Christina Jansen: Generating Inductive Predicates for Symbolic Execution of Pointer-Manipulating Programs

Generating Inductive Predicates for Symbolic Execution of Pointer-Manipulating Programs

 

Separation Logic (SL) is an extension of Hoare Logic that supports reasoning about pointer-manipulating programs. It employs inductively-defined predicates for specifying the (dynamic) data structures maintained at runtime, such as lists or trees. To support symbolic execution, SL introduces abstraction rules that yield symbolic representations of concrete heap states. Whenever concrete program instructions are to be applied, so-called unrolling rules are used to locally concretise the symbolic heap.

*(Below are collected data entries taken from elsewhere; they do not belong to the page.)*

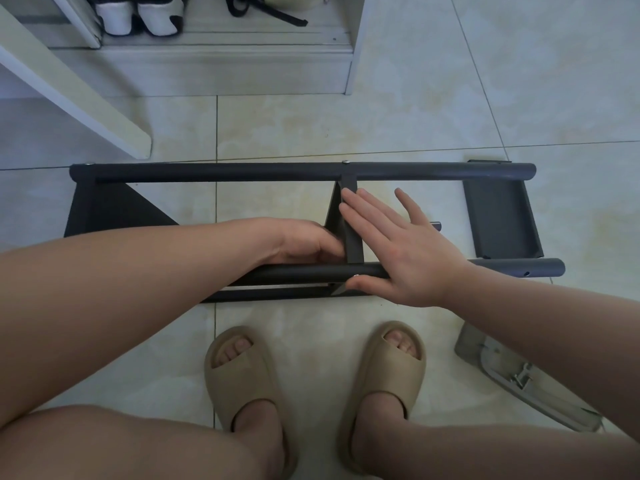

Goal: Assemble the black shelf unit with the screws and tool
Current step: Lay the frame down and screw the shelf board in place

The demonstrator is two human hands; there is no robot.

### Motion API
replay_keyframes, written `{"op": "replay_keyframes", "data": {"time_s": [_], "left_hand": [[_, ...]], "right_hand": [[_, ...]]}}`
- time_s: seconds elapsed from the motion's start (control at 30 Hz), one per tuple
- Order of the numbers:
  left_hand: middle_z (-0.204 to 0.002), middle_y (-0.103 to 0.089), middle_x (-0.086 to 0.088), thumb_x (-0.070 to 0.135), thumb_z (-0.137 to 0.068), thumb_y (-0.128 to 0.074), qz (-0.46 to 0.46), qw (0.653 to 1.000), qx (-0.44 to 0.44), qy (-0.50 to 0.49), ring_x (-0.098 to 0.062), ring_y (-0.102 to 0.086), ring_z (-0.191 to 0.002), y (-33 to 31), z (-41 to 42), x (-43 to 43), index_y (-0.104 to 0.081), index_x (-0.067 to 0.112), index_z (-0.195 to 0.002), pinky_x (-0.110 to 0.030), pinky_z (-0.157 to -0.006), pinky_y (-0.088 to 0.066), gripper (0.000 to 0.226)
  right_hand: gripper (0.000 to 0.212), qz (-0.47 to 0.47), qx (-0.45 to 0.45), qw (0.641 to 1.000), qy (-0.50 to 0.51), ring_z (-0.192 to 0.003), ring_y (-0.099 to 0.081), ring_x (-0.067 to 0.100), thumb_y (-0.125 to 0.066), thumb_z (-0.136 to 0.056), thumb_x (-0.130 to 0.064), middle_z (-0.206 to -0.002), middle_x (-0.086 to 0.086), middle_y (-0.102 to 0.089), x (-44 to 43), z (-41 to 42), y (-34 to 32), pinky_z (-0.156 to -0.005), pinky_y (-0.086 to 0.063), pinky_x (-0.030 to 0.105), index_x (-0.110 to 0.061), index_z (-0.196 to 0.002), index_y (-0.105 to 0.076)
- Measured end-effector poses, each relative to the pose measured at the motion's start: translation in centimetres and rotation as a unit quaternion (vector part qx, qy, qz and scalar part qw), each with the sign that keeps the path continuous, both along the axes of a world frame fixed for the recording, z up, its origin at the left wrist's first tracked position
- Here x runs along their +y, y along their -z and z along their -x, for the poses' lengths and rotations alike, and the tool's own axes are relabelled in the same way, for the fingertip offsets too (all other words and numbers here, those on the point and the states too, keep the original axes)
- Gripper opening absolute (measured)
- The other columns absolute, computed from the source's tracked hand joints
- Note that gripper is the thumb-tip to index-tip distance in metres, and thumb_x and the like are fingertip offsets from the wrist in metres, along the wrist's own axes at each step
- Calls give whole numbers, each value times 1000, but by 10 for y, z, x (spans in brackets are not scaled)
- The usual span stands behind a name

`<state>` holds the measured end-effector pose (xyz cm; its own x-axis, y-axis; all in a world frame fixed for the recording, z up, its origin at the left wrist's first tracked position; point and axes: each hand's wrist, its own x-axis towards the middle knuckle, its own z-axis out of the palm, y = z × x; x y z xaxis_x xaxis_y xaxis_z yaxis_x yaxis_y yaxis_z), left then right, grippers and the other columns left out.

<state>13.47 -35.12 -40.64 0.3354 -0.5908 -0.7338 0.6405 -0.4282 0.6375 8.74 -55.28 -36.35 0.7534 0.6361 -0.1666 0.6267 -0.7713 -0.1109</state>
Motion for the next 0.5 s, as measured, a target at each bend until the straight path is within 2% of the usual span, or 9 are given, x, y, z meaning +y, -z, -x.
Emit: {"op": "replay_keyframes", "data": {"time_s": [0.07,0.13,0.2,0.3,0.33,0.43,0.5], "left_hand": [[-92,-73,-19,-2,-89,-51,-2,1000,-4,-6,-30,-70,-87,0,-1,0,-70,-4,-99,-37,-84,-58,21],[-78,-73,-11,-5,-90,-50,-5,1000,-6,-14,-21,-71,-72,-2,-1,0,-69,4,-87,-28,-68,-57,21],[-82,-73,-12,-5,-91,-50,-5,1000,-7,-17,-22,-71,-75,-3,-1,-1,-69,5,-88,-30,-73,-59,22],[-97,-70,-20,-7,-92,-49,-1,1000,-5,-10,-31,-68,-93,-7,-2,-2,-68,3,-96,-42,-95,-52,22],[-95,-71,-19,-8,-92,-48,-2,1000,-4,-11,-31,-68,-91,-7,-3,-2,-67,4,-94,-41,-94,-53,23],[-81,-73,-12,-9,-92,-47,7,1000,8,-12,-24,-71,-77,-7,-5,-1,-67,6,-87,-32,-77,-58,26],[-83,-72,-13,-10,-91,-46,8,1000,13,-14,-24,-71,-78,-5,-5,0,-67,5,-89,-33,-78,-57,25]], "right_hand": [[97,0,2,1000,0,-157,3,18,-24,-92,-76,-170,2,2,0,0,0,-125,-5,57,-10,-162,-11],[98,-2,4,1000,0,-157,2,18,-24,-92,-77,-170,2,2,1,0,0,-125,-6,57,-10,-162,-12],[98,-6,4,1000,0,-157,1,18,-24,-92,-77,-170,2,1,1,0,0,-125,-7,57,-9,-162,-12],[98,-8,3,1000,0,-157,1,18,-24,-92,-77,-169,2,1,1,1,0,-125,-7,57,-9,-162,-13],[98,-10,3,1000,-1,-157,0,19,-25,-92,-76,-169,2,0,1,1,0,-125,-8,57,-9,-162,-13],[98,-12,3,1000,-1,-157,0,19,-25,-92,-76,-170,3,0,1,0,1,-125,-8,56,-8,-162,-14],[98,-9,2,1000,-1,-157,1,18,-25,-92,-76,-170,3,0,0,0,1,-125,-8,56,-9,-162,-13]]}}
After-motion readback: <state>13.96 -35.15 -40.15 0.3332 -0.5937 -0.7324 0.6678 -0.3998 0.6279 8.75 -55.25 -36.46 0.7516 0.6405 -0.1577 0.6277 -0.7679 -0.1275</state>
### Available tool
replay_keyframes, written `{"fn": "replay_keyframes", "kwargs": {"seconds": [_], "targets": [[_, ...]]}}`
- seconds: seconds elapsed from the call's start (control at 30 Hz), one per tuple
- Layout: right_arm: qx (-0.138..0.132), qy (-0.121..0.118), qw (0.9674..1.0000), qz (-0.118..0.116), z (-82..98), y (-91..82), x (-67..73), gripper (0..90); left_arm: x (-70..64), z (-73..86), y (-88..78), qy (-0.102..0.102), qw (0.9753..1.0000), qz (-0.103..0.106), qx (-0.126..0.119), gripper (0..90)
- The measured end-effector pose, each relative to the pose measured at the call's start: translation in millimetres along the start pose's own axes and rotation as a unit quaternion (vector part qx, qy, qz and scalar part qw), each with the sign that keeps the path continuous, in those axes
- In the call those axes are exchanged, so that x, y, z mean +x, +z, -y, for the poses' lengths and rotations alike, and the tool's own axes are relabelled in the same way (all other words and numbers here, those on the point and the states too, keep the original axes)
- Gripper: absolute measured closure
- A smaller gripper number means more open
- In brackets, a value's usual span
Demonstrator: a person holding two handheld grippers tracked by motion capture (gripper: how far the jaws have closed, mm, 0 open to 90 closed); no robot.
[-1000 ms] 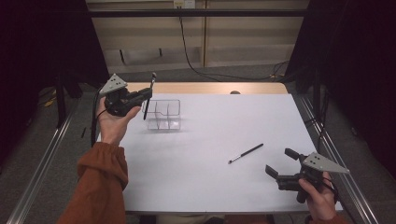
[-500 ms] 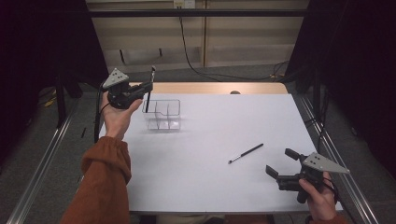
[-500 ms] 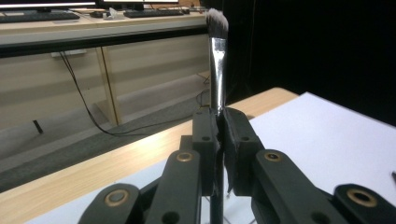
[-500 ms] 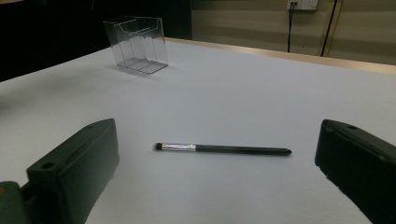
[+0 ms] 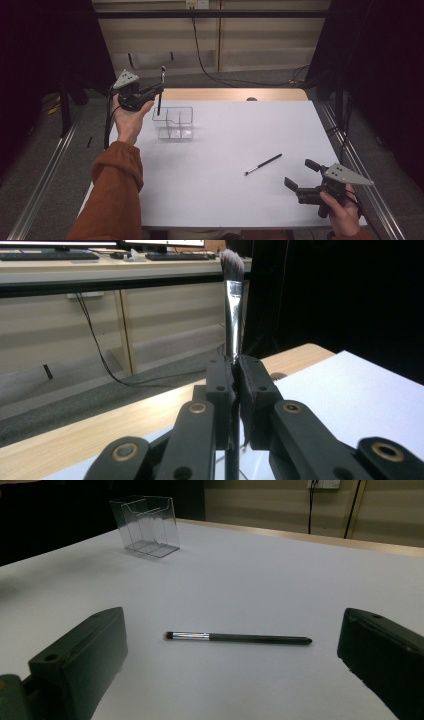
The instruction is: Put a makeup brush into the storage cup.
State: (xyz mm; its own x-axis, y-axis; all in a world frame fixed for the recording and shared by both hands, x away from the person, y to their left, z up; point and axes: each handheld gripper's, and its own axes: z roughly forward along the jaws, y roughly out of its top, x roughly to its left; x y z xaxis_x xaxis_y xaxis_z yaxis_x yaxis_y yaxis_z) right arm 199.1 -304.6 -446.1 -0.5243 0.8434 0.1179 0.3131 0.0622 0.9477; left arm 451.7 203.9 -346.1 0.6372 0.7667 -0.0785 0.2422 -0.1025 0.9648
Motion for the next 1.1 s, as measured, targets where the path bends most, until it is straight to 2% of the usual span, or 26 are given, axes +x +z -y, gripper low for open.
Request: {"fn": "replay_keyframes", "kwargs": {"seconds": [0.13,0.17,0.23,0.5,0.77,0.87,0.93,1.1], "targets": [[0.000,0.000,1.0000,0.001,0.3,-0.8,0.2,0.0,3.9,4.5,5.6,0.000,1.0000,-0.004,0.007,84.1],[0.001,0.001,1.0000,0.001,0.4,-1.2,0.1,0.0,5.2,5.5,6.7,-0.010,0.9999,-0.001,0.005,84.1],[-0.001,0.002,1.0000,0.002,0.6,-1.5,-0.1,0.0,5.9,7.0,9.6,-0.001,1.0000,-0.004,0.009,84.1],[-0.001,0.006,1.0000,0.003,1.3,-2.1,-1.2,0.0,7.1,17.8,20.7,-0.001,0.9997,-0.006,0.024,84.1],[0.000,0.007,1.0000,0.005,1.5,-2.2,-1.3,0.0,7.9,24.6,18.5,-0.004,0.9995,-0.006,0.032,84.1],[-0.001,0.005,1.0000,0.006,1.4,-3.1,-0.7,0.0,9.6,29.2,16.5,-0.010,0.9994,-0.010,0.032,84.1],[-0.001,0.003,1.0000,0.005,1.1,-3.1,0.2,0.0,11.0,32.6,16.0,-0.024,0.9990,-0.015,0.034,84.1],[0.000,-0.001,1.0000,0.004,0.8,-3.2,1.1,0.0,14.4,39.2,13.4,-0.024,0.9988,-0.020,0.038,84.1]]}}
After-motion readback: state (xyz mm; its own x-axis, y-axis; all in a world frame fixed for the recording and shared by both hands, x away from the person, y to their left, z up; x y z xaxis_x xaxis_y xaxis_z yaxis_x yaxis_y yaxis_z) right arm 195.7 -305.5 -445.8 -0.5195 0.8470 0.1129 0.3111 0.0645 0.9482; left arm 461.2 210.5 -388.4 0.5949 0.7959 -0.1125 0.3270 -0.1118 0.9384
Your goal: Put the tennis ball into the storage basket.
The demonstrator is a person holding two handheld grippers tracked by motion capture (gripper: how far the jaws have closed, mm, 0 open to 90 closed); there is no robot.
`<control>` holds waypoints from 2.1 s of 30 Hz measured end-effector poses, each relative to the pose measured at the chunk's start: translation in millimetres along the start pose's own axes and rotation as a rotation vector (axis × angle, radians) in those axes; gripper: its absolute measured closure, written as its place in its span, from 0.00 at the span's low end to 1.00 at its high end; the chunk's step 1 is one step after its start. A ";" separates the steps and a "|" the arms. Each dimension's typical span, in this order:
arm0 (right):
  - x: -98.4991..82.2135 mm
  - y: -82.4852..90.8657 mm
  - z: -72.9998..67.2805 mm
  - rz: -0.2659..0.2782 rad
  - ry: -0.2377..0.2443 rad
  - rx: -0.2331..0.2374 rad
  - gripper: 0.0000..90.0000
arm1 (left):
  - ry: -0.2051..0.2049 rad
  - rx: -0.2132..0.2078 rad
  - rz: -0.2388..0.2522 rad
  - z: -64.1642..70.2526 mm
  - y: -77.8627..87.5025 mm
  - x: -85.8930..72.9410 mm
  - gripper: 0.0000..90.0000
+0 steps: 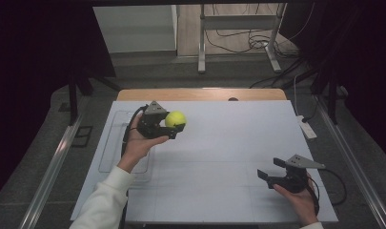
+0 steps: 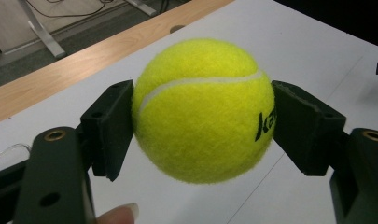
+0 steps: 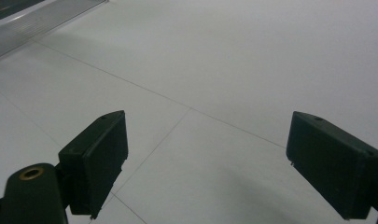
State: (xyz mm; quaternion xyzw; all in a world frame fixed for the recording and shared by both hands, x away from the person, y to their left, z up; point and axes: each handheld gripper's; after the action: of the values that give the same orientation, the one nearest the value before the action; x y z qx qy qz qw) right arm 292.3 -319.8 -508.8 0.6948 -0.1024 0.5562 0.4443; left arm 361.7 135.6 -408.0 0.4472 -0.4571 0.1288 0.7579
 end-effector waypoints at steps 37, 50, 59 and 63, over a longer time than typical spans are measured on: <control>0.0 -0.1 0.3 0.001 -0.002 -0.003 0.14 | 0.045 0.082 0.034 -27.3 24.1 -0.5 0.29; -0.3 -0.2 0.5 0.000 -0.002 -0.003 0.14 | 0.064 0.109 0.041 -38.5 31.2 -3.9 0.29; -0.2 -0.4 0.2 -0.001 0.000 -0.005 0.14 | 0.084 0.127 0.038 -47.3 33.5 -8.9 0.29; -0.2 -0.7 -0.3 -0.002 0.000 -0.004 0.14 | 0.098 0.145 0.029 -53.7 33.9 -12.1 0.29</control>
State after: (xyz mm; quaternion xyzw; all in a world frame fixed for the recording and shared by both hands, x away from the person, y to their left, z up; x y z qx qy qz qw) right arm 292.5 -319.2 -509.4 0.6940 -0.1027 0.5556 0.4462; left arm 365.6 200.1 -408.5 0.4873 -0.4155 0.1941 0.7432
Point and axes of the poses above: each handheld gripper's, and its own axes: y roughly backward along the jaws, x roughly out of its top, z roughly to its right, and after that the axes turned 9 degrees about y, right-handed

To enable automatic generation of a complete set of unrolling rules, however, predicate definitions have to meet certain requirements, which are currently only implicitly specified and manually established.

 

To tackle this problem, we exploit the relationship between SL and hyperedge replacement grammars (HRGs). The latter represent (abstracted) heaps by hypergraphs containing placeholders whose interpretation is specified by grammar rules. Earlier work has shown that the correctness of heap abstraction using HRGs requires certain structural properties, such as increasingness, which can automatically be established. We show that it is exactly the Separation Logic counterparts of those properties that enable a direct generation of abstraction and unrolling rules from predicate definitions for symbolic execution.

 

Technically, this result is achieved by first providing formalisations of the structural properties in SL. We then extend an existing translation between SL and HRGs such that it covers all HRGs describing data structures, and show that it preserves these structural properties.